Hi everyone,
I have a db connect and get a table like this:
_time | count |
12/09/2022 10:00 | 1 |
12/09/2022 10:01 | 1 |
12/09/2022 10:03 | 1 |
12/09/2022 10:04 | 1 |
12/09/2022 11:05 | 2 |
12/09/2022 11:15 | 5 |
12/09/2022 11:05 | 6 |
12/09/2022 11:17 | 4 |
12/09/2022 12:05 | 1 |
12/09/2022 12:10 | 1 |
12/09/2022 12:12 | 1 |
I want to find the trend of the event that I receive by hour, base on now:
What I understand, I have to count the number of event by hour, to achieve a table like this before choosing displaying by single value:
_time | count |
12/09/2022 10:30 | 14 |
12/09/2022 11:30 | 3 |
Suppose: now: 12/09/2022 12:30. And I want to count events from 10:30-11:30 et 11:30-12:30.

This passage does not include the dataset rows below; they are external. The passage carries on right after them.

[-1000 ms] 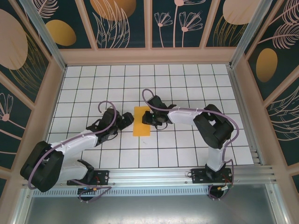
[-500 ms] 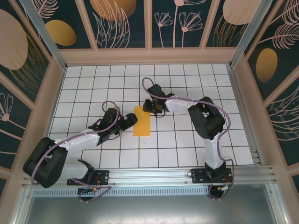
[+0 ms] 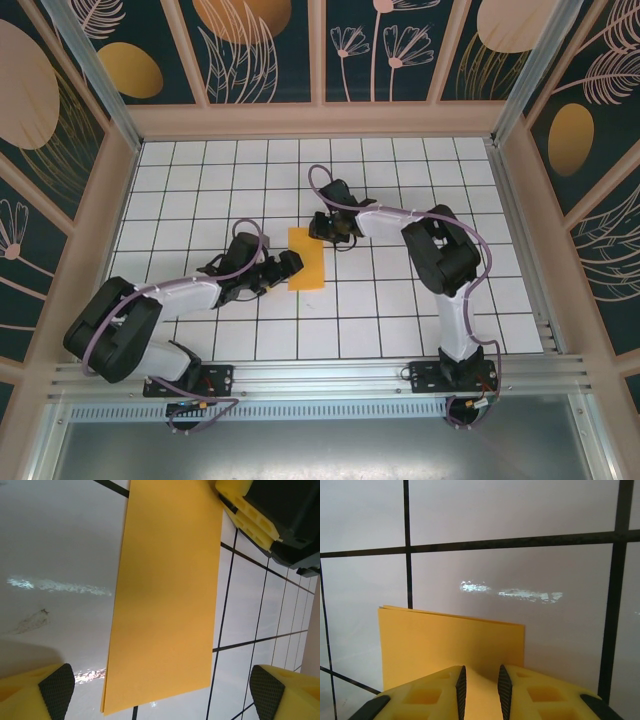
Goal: Fold a paper plane with a square sheet of paper (pick it up from the middle)
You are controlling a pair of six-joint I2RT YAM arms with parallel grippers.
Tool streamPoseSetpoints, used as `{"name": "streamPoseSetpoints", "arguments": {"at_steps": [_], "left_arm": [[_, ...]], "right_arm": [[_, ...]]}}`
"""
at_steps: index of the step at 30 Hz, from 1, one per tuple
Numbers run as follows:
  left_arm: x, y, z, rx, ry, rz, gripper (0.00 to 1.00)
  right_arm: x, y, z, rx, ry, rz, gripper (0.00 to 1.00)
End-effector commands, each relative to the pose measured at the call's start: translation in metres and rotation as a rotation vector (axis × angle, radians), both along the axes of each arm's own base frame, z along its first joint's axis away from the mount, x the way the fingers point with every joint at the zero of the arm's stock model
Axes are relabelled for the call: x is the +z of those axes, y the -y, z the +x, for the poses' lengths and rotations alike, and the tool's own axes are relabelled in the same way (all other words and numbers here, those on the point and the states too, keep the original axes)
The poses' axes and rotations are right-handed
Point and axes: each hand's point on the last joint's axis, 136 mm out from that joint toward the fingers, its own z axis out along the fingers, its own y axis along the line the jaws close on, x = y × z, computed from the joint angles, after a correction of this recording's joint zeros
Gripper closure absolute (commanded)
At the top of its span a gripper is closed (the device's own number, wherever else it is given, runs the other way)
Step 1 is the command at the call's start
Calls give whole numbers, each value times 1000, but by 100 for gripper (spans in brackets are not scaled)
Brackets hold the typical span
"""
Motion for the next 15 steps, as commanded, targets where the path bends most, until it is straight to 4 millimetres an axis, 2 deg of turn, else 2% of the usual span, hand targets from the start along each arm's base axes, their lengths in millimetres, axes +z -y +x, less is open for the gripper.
{"name": "streamPoseSetpoints", "arguments": {"at_steps": [1, 4, 11, 15], "left_arm": [[13, 17, 4, -48, 10, -60, 8], [11, 22, 3, -68, -2, -44, 8], [-11, 7, 9, -41, -45, 160, 8], [-16, 12, 8, -59, -64, 188, 7]], "right_arm": [[-40, 25, -11, -41, -95, -72, 71], [-44, 26, -13, -37, -105, -72, 71], [-48, 29, -14, -34, -107, -80, 71], [-51, 30, -16, -33, -111, -83, 71]]}}
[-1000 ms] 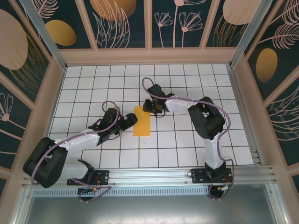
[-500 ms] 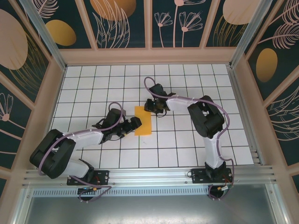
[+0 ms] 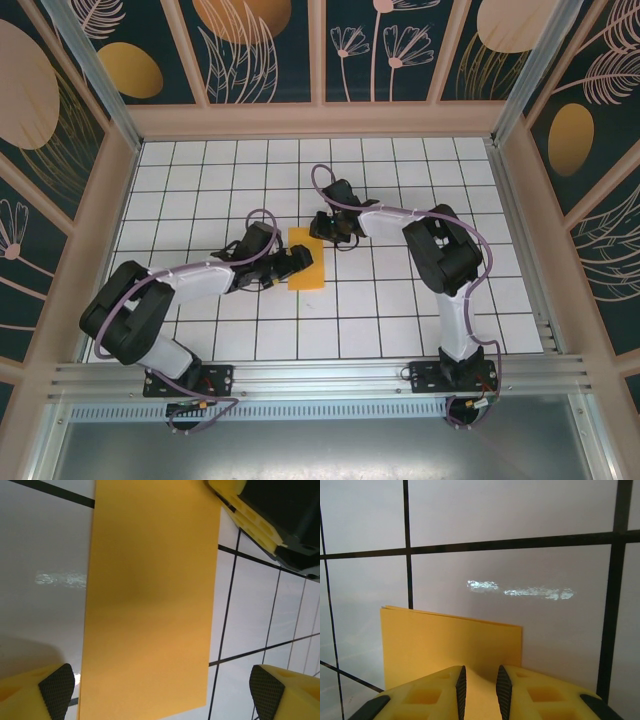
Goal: Fold a paper plane with a square sheet of paper (pick it up from the middle)
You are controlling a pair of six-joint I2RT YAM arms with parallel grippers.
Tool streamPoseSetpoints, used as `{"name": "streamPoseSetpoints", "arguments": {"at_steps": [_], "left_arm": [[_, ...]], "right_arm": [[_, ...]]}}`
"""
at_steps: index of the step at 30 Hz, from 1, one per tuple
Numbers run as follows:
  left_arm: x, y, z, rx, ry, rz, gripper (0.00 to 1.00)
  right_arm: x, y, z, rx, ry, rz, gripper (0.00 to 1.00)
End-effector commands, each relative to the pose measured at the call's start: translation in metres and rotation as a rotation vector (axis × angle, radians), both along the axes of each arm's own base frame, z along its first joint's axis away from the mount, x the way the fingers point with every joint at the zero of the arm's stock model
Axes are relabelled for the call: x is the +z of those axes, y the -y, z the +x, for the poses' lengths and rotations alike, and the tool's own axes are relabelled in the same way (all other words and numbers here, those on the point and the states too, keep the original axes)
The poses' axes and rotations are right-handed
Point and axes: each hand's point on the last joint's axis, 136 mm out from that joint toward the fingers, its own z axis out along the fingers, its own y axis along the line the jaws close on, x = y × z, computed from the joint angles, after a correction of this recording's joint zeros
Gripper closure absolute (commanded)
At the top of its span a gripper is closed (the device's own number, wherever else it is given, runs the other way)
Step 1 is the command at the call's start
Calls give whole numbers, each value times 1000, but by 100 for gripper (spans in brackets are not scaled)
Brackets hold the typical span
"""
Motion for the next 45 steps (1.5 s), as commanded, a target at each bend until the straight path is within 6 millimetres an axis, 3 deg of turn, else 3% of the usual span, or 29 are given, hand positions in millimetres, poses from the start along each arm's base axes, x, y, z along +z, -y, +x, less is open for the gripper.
{"name": "streamPoseSetpoints", "arguments": {"at_steps": [1, 22, 26, 30, 32, 40, 43, 45], "left_arm": [[-13, -6, -6, -20, -35, 95, 7], [-2, 23, -8, -133, -29, 100, 10], [-3, 21, -7, -138, -28, 126, 10], [-8, -5, -3, -89, -29, 285, 11], [-9, -9, -6, -95, -38, 321, 12], [-21, 9, -20, -197, -79, 352, 12], [-21, 9, -21, -207, -83, 373, 13], [-33, 5, -24, -218, -112, 415, 13]], "right_arm": [[-50, 29, -17, -30, -103, -113, 71], [-62, 33, -25, -28, -118, -110, 71], [-64, 34, -27, -26, -121, -112, 70], [-67, 35, -29, -26, -126, -116, 70], [-68, 35, -29, -25, -128, -117, 70], [-74, 38, -30, -29, -135, -120, 70], [-77, 40, -31, -32, -144, -124, 70], [-78, 41, -31, -33, -145, -124, 70]]}}
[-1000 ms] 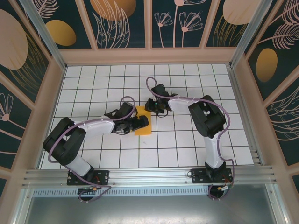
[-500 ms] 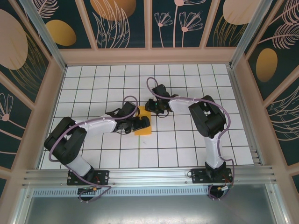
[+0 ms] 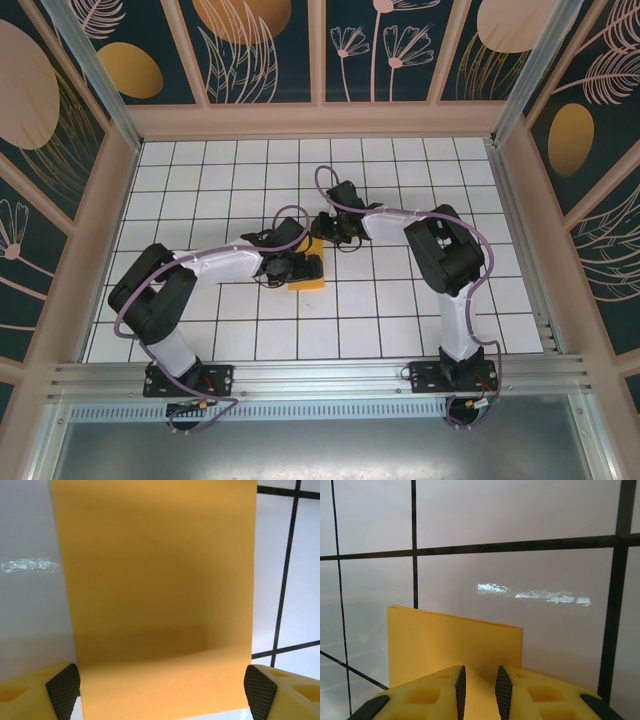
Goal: Fold a paper plane with a square sheet of paper (pick it up from the middle)
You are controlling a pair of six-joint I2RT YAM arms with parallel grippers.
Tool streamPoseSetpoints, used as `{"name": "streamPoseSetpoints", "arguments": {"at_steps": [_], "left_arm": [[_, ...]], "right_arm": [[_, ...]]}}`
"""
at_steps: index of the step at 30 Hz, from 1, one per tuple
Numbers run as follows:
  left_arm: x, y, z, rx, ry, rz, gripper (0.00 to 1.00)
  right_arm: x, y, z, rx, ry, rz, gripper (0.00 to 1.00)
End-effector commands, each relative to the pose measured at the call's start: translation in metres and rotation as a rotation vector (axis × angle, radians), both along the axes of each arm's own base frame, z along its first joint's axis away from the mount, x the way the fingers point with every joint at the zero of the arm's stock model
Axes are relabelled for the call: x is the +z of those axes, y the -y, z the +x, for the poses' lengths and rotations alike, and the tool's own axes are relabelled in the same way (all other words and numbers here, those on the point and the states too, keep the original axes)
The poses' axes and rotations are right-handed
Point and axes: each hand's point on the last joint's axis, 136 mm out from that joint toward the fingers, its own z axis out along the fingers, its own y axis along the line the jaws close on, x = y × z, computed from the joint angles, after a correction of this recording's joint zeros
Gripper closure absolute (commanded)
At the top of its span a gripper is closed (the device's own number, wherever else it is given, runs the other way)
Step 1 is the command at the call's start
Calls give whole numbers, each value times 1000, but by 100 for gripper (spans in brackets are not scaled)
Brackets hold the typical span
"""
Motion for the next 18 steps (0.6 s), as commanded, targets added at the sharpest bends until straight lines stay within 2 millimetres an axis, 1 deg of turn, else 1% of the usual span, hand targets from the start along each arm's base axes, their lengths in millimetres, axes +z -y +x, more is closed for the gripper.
{"name": "streamPoseSetpoints", "arguments": {"at_steps": [1, 2, 7, 10, 15, 18], "left_arm": [[-15, -9, -10, -36, -55, 96, 12], [-13, -6, -7, -40, -49, 100, 12], [-17, -1, -8, -64, -62, 127, 12], [-15, 4, -5, -71, -51, 119, 12], [4, 17, 7, -59, 14, 55, 15], [14, 21, 14, -42, 50, 21, 17]], "right_arm": [[-77, 41, -31, -41, -160, -179, 70], [-77, 41, -32, -40, -162, -179, 70], [-79, 42, -32, -40, -163, -179, 70], [-80, 42, -33, -39, -165, -179, 70], [-81, 43, -36, -39, -170, -178, 70], [-82, 43, -37, -38, -173, -178, 70]]}}
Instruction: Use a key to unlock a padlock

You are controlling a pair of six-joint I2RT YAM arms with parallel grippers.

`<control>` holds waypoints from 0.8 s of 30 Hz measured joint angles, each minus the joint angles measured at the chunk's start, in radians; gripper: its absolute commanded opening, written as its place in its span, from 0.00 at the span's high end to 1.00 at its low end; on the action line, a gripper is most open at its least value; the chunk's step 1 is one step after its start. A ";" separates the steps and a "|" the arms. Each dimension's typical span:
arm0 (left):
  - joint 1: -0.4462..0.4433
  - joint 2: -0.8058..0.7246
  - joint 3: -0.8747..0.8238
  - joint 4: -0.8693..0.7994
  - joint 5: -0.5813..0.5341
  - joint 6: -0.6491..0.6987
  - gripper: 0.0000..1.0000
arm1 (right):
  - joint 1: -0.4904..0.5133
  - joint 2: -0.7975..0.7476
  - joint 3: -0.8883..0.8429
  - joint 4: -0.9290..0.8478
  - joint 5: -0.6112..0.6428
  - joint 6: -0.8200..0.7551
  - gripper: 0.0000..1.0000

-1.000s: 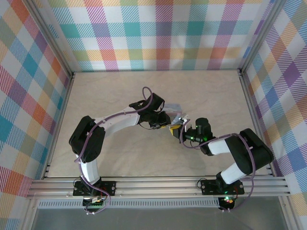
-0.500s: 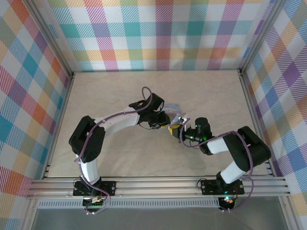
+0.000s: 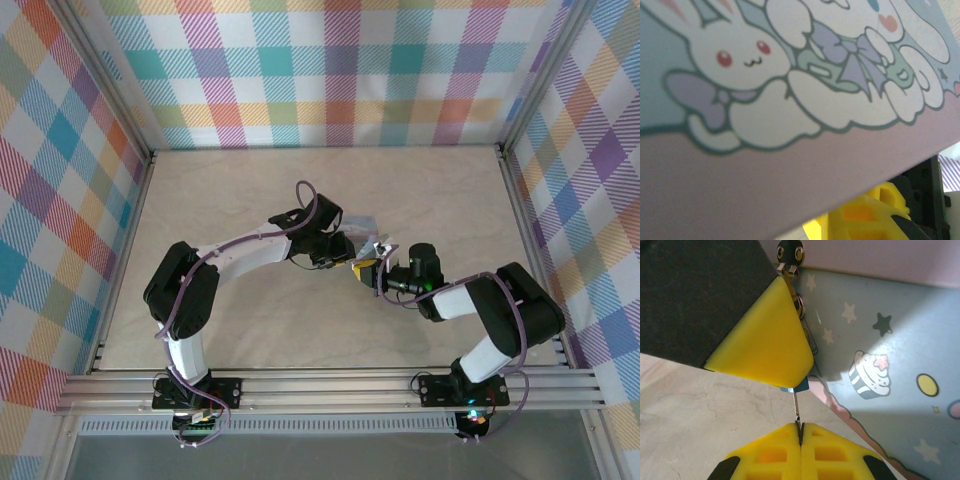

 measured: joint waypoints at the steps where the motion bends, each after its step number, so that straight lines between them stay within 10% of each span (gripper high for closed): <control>1: 0.000 0.000 0.000 0.000 -0.001 0.000 0.85 | 0.000 0.006 0.004 0.001 -0.004 0.004 1.00; 24: 0.014 0.000 0.000 0.030 -0.023 0.002 0.86 | -0.014 0.021 0.078 -0.081 -0.018 0.007 1.00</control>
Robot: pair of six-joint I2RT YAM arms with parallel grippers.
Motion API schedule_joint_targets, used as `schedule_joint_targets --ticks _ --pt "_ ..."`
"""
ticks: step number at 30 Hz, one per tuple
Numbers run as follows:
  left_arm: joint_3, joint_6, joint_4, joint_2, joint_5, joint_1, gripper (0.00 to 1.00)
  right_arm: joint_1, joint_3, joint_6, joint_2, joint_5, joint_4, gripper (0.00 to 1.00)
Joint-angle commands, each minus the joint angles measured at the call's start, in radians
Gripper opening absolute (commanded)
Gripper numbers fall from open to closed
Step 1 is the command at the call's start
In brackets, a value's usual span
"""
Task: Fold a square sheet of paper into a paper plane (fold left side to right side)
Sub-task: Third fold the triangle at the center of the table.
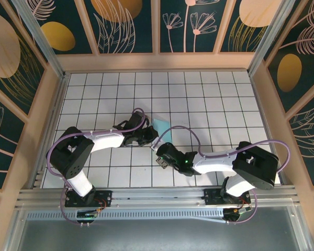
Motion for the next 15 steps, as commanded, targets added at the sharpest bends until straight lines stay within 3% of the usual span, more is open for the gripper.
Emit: schedule_joint_targets --ticks 1,5,9,15 --pt "0.001 0.026 -0.04 -0.018 0.003 0.018 0.23 -0.017 0.004 0.036 -0.023 -0.071 -0.02 0.0" --pt "-0.032 0.063 -0.105 -0.093 -0.018 0.058 0.37 -0.061 0.001 0.087 -0.044 -0.202 -0.023 0.0" --pt "-0.073 0.092 -0.155 -0.187 -0.029 0.115 0.4 -0.125 -0.003 0.141 -0.056 -0.385 -0.019 0.0" --pt "-0.031 0.162 -0.172 -0.192 0.005 0.131 0.25 -0.19 -0.004 0.188 -0.035 -0.598 0.013 0.0"
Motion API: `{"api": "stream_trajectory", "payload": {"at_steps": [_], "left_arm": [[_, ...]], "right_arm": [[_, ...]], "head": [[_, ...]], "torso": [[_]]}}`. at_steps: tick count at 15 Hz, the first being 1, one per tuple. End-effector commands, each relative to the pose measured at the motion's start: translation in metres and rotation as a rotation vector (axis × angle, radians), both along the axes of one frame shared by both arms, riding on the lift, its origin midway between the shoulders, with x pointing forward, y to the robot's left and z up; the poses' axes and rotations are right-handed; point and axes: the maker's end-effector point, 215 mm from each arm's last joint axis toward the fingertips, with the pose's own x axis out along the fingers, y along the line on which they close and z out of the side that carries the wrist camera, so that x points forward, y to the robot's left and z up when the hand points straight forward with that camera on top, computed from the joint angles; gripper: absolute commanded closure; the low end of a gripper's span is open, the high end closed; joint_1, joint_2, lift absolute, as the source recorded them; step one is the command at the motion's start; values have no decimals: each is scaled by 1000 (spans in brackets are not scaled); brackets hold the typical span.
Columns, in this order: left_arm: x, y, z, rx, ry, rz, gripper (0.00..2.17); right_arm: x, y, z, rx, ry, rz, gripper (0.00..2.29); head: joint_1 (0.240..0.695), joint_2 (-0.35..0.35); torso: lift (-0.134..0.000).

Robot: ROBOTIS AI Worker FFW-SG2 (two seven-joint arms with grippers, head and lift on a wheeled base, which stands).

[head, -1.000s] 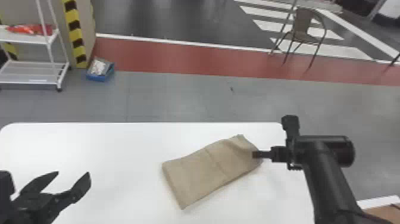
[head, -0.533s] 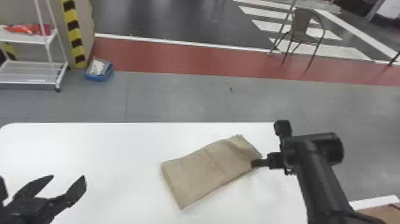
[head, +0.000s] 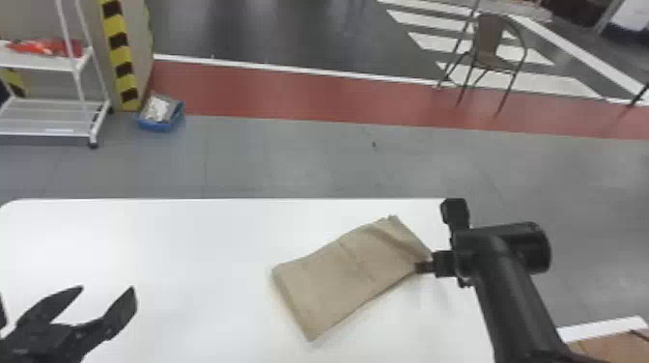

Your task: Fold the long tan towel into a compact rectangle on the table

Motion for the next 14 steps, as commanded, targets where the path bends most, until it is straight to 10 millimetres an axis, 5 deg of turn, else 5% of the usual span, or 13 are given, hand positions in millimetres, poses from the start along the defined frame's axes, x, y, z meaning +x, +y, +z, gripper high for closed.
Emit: {"api": "stream_trajectory", "payload": {"at_steps": [1, 2, 4, 9, 12, 14], "left_arm": [[0, -2, 0, -1, 0, -3, 147], [0, -1, -1, -1, 1, -1, 147], [0, 0, -1, 0, 1, 0, 147], [0, 4, -2, 2, 3, 8, 147], [2, 3, -1, 1, 1, 6, 147], [3, 2, -2, 0, 3, 5, 147]], "right_arm": [[1, 1, -2, -13, -13, 6, 1777], [3, 3, -3, -11, -21, 12, 1777], [5, 9, -3, -4, -26, 10, 2246], [0, 30, 10, 66, -63, -1, 2202], [-2, 37, 12, 126, -85, -18, 728], [7, 32, 21, 124, -113, -21, 353]], "head": [[695, -272], [695, -273], [695, -272], [695, -251], [695, -236], [695, -229]], "torso": [[0], [0], [0], [0], [0], [0]]}}
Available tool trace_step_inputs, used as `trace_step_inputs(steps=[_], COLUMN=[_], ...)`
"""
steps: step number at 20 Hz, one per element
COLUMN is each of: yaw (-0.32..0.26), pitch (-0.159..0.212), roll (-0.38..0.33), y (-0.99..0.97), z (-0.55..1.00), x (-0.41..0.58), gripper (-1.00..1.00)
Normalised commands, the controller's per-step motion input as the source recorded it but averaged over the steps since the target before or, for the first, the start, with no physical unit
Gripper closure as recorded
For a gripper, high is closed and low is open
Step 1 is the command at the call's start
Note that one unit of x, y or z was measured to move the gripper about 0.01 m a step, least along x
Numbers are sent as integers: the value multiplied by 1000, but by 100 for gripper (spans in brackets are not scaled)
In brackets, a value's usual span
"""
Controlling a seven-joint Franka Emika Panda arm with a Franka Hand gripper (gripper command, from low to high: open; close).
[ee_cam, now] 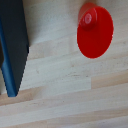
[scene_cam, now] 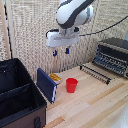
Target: Kindly spot and seek the red cup placed ahead of you. Cautiously adjust your gripper towards the red cup, gripping it gently. Find the after-storage area of the caddy. Relocate the red cup in your grip over the rear portion and softly release it into the compartment.
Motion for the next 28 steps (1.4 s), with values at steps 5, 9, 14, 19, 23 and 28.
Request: trace_step_inputs(steps=[5, 9, 14, 19, 23, 28], yaw=[-7, -2, -1, 0, 0, 0], pitch=[57, 68, 55, 69, 48, 46], roll=[15, 62, 39, 3, 0, 0], y=[-472, -543, -389, -322, -324, -357], z=[-338, -319, -286, -366, -405, -317], x=[-161, -114, -19, -94, -129, -301], gripper=[-100, -100, -100, -100, -100, -100])
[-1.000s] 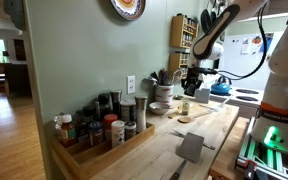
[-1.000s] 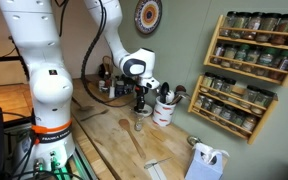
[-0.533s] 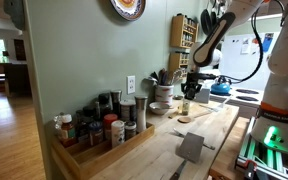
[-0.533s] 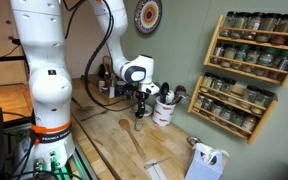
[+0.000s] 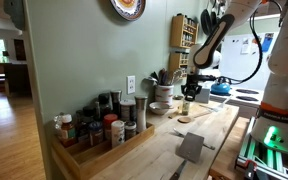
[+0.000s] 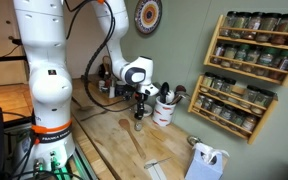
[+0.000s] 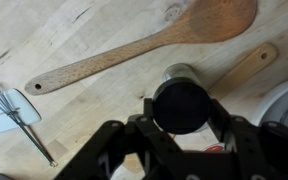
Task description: Put the black lid on the open jar.
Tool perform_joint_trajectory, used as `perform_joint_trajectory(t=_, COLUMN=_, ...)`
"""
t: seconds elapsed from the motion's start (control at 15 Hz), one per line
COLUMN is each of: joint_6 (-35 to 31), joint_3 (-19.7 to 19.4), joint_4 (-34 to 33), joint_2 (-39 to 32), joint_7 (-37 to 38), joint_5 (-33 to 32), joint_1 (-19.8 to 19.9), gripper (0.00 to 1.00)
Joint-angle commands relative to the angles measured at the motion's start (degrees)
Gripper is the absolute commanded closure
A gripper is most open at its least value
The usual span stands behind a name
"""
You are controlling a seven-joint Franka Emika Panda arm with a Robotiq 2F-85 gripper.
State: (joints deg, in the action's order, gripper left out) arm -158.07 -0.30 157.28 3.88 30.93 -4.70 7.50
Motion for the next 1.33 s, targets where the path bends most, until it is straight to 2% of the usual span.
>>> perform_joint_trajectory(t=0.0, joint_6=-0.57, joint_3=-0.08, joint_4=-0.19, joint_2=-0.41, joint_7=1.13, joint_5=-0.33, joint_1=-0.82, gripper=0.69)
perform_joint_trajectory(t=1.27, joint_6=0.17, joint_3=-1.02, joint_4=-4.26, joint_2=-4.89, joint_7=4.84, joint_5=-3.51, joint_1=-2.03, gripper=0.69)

If I use |timechart span=1h sum(count) as count, I have this table instead:
time | count |
12/09/2022 10:00 | 4 |
12/09/2022 11:00 | 17 |
12/09/2022 12:00 | 3 |
Please, is it possible to find the table that I want?
Have a nice day!
Julia
Hi @Julia1231,
You can use timechart aligntime option to calculate the exact previous 1-hour data with seconds precision.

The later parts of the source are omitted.